EXERCISE OBJECTIVE: Restate word for word the lines below that run from the one holding "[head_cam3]" through the one holding "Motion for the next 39", inclusive. Pictures don't belong in the copy.

◇ ◇ ◇

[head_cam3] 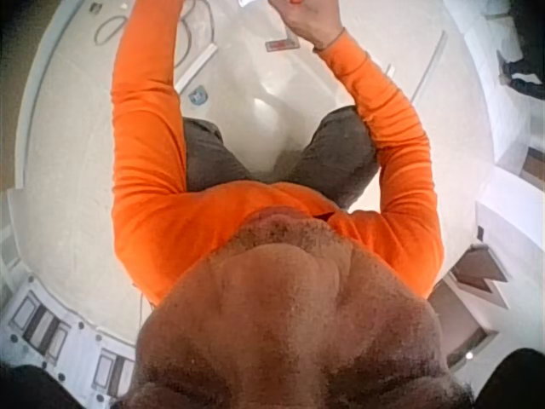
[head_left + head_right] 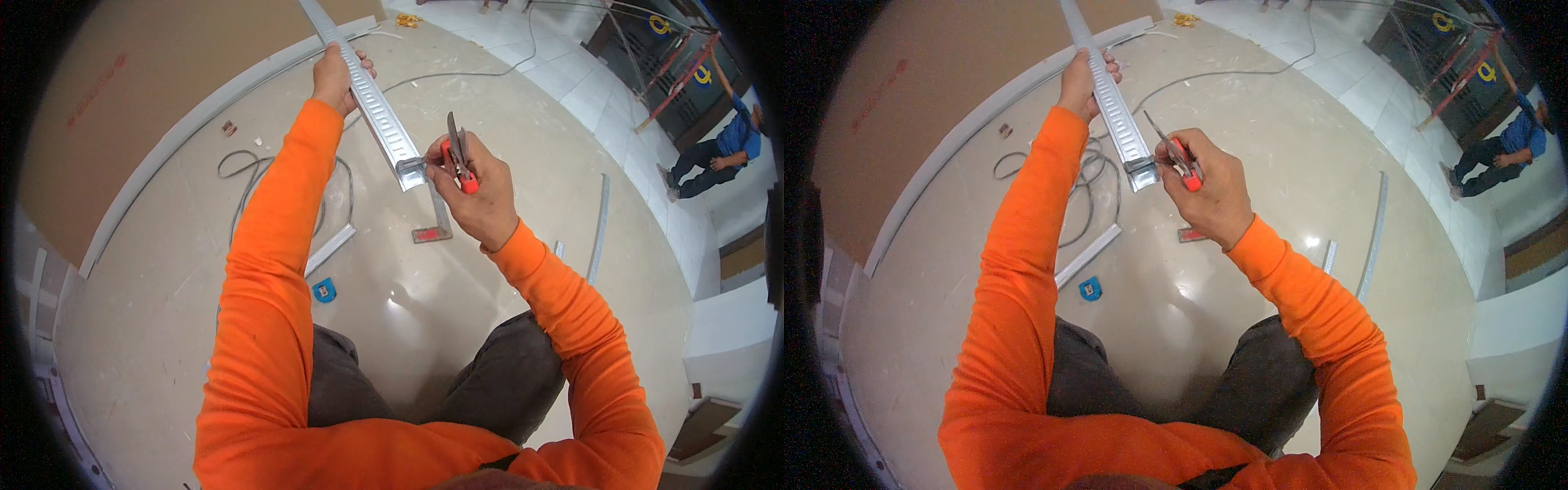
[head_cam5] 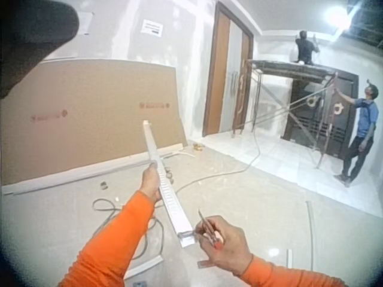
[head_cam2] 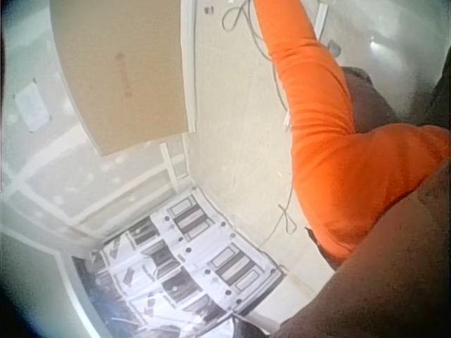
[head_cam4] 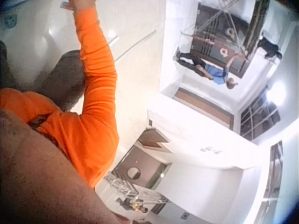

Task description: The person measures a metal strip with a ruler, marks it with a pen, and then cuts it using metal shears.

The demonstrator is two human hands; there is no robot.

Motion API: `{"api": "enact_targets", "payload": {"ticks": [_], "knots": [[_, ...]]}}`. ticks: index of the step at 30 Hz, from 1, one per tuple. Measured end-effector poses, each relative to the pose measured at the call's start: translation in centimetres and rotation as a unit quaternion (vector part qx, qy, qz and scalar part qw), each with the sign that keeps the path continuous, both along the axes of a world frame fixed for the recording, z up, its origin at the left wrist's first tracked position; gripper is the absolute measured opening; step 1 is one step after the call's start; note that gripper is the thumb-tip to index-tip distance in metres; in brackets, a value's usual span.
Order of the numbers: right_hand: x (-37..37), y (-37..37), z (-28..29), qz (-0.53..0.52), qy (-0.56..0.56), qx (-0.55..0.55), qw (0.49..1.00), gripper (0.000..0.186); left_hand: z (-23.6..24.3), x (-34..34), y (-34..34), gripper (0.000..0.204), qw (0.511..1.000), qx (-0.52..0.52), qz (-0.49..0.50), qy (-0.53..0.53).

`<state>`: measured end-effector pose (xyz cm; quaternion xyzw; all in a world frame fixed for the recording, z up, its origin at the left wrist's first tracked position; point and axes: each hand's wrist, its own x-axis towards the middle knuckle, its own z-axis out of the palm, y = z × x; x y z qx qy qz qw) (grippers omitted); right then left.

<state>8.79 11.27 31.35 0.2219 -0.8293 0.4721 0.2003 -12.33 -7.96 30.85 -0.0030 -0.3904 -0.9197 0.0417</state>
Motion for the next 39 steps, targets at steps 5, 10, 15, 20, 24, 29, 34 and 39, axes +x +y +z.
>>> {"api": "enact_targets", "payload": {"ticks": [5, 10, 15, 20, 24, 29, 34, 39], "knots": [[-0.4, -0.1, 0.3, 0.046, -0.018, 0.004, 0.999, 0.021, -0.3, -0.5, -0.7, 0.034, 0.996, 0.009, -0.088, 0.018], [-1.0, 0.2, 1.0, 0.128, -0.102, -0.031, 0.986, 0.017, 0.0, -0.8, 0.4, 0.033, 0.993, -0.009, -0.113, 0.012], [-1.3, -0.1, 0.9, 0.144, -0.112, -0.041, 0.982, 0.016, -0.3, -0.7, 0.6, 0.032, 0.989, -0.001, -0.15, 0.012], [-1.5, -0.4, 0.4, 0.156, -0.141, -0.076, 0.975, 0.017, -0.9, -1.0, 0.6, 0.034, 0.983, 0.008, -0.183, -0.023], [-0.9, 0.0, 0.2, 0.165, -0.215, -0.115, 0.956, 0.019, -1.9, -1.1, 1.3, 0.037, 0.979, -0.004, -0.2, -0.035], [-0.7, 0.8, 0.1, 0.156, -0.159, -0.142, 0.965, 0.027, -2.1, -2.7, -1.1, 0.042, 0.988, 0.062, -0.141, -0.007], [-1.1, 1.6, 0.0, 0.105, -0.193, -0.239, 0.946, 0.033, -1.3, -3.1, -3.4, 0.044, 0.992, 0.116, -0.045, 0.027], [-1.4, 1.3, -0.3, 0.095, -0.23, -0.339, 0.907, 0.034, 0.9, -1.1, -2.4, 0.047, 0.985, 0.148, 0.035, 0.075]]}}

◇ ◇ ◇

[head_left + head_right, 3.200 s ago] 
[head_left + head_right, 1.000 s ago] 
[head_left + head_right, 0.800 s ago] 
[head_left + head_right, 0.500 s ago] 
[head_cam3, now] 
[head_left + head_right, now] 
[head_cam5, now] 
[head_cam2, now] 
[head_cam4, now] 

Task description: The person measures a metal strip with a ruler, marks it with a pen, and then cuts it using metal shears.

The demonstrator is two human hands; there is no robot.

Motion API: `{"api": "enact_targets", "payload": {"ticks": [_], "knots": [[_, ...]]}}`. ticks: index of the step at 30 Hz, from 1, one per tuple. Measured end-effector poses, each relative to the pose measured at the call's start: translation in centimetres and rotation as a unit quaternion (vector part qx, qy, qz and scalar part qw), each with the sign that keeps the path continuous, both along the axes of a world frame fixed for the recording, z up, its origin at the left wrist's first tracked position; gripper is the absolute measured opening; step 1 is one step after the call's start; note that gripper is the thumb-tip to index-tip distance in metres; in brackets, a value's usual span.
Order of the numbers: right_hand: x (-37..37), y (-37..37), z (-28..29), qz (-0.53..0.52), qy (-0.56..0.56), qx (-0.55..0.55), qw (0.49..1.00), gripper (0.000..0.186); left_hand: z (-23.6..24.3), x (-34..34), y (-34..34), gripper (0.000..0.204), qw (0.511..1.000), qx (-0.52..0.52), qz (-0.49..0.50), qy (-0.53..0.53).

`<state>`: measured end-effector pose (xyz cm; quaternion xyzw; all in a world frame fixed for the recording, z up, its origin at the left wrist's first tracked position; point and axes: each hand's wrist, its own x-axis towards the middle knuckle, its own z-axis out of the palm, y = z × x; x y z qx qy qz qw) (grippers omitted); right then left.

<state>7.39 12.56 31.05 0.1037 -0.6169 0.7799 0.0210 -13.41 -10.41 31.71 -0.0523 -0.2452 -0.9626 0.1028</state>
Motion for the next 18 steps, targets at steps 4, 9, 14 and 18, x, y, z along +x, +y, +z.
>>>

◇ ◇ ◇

WRITTEN ANSWER:
[head_cam3] 
[head_left + head_right] 
[head_cam5] 
[head_cam2] 
[head_cam4] 

Task description: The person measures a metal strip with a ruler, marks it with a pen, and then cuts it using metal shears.

The demonstrator is two human hands; there is no robot.

Motion API: `{"api": "enact_targets", "payload": {"ticks": [_], "knots": [[_, ...]]}}`. ticks: index of the step at 30 Hz, from 1, one per tuple. Measured end-effector poses, each relative to the pose measured at the call's start: translation in centimetres and rotation as a unit quaternion (vector part qx, qy, qz and scalar part qw), each with the sign that keeps the path continuous, both along the axes of a world frame fixed for the recording, z up, its origin at the left wrist's first tracked position; gripper is the absolute measured opening; step 1 is one step after the call's start; note that gripper is the thumb-tip to index-tip distance in metres; in brackets, a value's usual span.
Order of the numbers: right_hand: x (-37..37), y (-37..37), z (-28..29), qz (-0.53..0.52), qy (-0.56..0.56), qx (-0.55..0.55), qw (0.49..1.00), gripper (0.000..0.186); left_hand: z (-23.6..24.3), x (-34..34), y (-34..34), gripper (0.000..0.204), qw (0.511..1.000), qx (-0.52..0.52), qz (-0.49..0.50), qy (-0.53..0.53).

`<state>`: measured end-effector pose (xyz cm; quaternion xyzw; all in a world frame fixed for the recording, z up, its origin at the left wrist's first tracked position; point and axes: each hand's wrist, its own x-axis towards the middle knuckle, its own z-axis out of the palm, y = z × x; x y z qx qy qz qw) (grippers omitted); right then left.

<state>8.79 11.27 31.35 0.2219 -0.8293 0.4721 0.2003 -12.33 -7.96 30.85 -0.0030 -0.3904 -0.9197 0.0417</state>
Motion for the next 39 steps, targets at steps 5, 10, 15, 20, 24, 29, 34 and 39, axes +x +y +z.

The answer is now complete.